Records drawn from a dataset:
************

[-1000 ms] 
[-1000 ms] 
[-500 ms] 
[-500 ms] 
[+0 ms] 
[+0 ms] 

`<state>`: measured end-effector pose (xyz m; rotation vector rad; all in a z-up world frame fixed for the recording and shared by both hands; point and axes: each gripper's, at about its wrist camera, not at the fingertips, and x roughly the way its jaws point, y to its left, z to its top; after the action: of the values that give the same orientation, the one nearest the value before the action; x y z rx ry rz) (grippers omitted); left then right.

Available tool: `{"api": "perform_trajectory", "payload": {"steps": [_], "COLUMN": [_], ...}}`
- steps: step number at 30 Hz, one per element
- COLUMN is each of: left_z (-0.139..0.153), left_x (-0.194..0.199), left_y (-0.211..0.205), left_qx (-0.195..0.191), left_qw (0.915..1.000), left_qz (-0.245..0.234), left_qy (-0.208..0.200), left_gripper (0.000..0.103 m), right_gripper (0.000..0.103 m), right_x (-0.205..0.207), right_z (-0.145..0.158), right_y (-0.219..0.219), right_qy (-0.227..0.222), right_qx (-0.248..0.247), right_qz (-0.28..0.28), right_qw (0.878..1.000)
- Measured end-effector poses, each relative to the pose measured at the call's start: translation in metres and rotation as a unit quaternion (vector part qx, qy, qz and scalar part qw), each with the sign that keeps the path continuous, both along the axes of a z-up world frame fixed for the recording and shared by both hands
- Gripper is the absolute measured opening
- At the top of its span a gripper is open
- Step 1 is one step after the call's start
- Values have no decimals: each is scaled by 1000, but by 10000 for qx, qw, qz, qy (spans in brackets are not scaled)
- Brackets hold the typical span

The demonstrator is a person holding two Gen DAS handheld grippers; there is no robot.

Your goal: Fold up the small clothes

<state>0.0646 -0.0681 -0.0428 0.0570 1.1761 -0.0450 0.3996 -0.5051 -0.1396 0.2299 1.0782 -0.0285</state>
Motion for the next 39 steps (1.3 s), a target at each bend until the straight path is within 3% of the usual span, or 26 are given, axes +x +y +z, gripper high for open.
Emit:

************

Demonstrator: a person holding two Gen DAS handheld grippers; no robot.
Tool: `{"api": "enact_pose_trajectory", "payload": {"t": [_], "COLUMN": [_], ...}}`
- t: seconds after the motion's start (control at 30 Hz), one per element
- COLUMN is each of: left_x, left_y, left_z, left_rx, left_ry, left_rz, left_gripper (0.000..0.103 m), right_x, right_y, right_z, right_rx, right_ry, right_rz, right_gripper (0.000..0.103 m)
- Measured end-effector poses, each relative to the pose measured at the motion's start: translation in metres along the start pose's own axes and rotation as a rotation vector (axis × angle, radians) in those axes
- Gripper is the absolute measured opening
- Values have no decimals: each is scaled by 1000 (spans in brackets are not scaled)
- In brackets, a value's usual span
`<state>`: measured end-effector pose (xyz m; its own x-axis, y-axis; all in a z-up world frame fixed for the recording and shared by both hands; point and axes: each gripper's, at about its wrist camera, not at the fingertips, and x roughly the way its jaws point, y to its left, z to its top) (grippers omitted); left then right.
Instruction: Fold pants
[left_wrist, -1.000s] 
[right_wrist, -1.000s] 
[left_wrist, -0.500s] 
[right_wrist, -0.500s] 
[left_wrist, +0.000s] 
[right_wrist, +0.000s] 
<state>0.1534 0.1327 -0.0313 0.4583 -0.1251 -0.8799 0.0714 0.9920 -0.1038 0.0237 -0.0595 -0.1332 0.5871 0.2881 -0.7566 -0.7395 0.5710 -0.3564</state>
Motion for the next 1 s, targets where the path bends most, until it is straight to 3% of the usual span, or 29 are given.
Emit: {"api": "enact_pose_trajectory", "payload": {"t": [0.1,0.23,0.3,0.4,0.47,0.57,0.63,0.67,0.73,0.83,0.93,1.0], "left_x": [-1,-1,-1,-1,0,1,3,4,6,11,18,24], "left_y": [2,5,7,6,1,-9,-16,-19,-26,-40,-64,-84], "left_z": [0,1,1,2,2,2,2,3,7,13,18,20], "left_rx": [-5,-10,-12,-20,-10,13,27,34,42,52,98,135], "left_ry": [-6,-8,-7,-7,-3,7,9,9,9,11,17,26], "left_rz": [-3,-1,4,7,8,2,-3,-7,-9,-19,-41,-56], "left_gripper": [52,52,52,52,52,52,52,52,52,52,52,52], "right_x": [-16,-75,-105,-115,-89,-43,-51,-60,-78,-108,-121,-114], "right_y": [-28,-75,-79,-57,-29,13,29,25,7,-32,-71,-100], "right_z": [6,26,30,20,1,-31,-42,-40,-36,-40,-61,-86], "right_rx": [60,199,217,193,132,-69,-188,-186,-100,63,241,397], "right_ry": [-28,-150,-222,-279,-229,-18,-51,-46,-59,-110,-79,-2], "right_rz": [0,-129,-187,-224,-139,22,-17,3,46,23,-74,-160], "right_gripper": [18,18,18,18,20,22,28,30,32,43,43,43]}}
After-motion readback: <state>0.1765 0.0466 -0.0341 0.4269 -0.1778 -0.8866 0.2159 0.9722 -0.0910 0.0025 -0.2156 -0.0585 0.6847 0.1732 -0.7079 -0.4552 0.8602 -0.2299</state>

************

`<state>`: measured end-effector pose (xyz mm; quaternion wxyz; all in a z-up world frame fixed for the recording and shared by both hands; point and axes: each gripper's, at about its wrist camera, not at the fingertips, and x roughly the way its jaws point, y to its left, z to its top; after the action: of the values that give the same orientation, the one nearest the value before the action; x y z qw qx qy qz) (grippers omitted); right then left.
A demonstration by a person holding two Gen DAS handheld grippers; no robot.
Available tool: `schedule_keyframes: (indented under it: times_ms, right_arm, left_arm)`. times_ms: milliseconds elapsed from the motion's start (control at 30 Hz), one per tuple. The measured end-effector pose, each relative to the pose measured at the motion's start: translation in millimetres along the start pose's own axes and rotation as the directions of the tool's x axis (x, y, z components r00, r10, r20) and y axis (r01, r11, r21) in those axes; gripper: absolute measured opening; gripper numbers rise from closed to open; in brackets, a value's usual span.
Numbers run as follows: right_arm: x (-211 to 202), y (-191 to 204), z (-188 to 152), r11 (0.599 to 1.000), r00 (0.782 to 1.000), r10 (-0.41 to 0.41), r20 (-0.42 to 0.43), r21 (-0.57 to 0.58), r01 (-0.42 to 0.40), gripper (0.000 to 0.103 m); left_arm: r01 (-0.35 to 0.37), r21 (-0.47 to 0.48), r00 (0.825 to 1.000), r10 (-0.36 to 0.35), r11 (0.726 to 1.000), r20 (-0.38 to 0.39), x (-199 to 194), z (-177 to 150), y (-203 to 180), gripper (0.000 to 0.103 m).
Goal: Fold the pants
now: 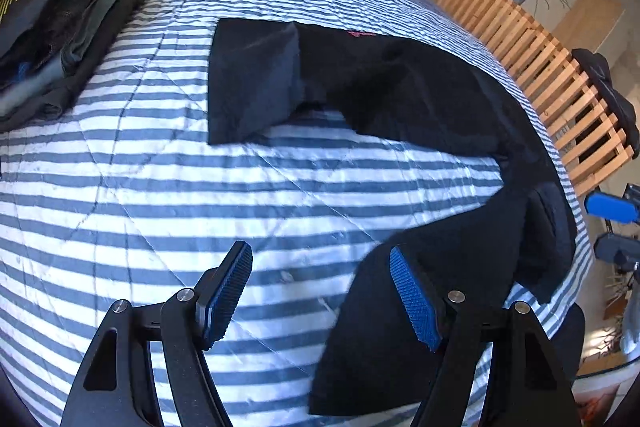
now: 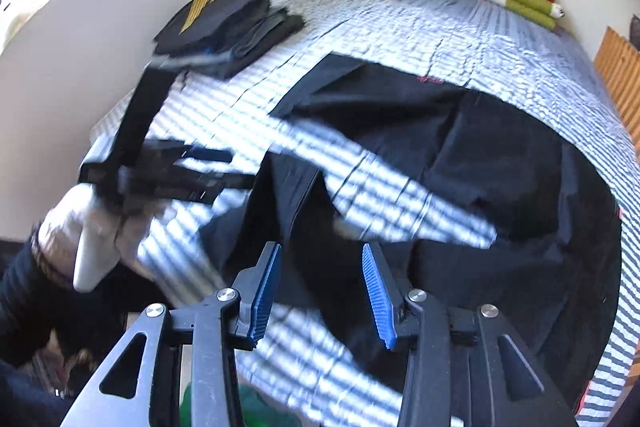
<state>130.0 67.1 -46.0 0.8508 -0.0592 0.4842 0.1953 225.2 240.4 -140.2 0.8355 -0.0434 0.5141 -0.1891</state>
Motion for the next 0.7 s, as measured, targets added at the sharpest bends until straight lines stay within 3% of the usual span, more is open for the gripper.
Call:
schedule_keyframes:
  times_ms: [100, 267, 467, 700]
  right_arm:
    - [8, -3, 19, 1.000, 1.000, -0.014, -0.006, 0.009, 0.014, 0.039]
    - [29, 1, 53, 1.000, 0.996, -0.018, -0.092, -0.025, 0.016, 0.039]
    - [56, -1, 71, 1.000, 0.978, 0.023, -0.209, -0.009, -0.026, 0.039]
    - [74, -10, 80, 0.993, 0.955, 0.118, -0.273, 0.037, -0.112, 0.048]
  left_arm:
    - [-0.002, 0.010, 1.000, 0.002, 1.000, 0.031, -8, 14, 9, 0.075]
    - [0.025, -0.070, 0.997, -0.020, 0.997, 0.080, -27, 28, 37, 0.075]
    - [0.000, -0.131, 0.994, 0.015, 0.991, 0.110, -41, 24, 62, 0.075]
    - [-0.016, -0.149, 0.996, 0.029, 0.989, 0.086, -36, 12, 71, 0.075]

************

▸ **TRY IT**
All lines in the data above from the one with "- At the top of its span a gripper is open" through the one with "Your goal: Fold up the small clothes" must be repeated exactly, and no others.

▸ **SOLUTION FOR THIS EXERCISE**
- At the top of its span a gripper is open
- Step 1 is one step after the call's start
- Values have no decimals: each is scaled by 1000, but by 10000 for qx, qw, qz, qy (spans in brackets are not scaled)
- Brackets hold the typical span

The demonstrator is a person holding two Gen DAS handheld grippers; there is no robot.

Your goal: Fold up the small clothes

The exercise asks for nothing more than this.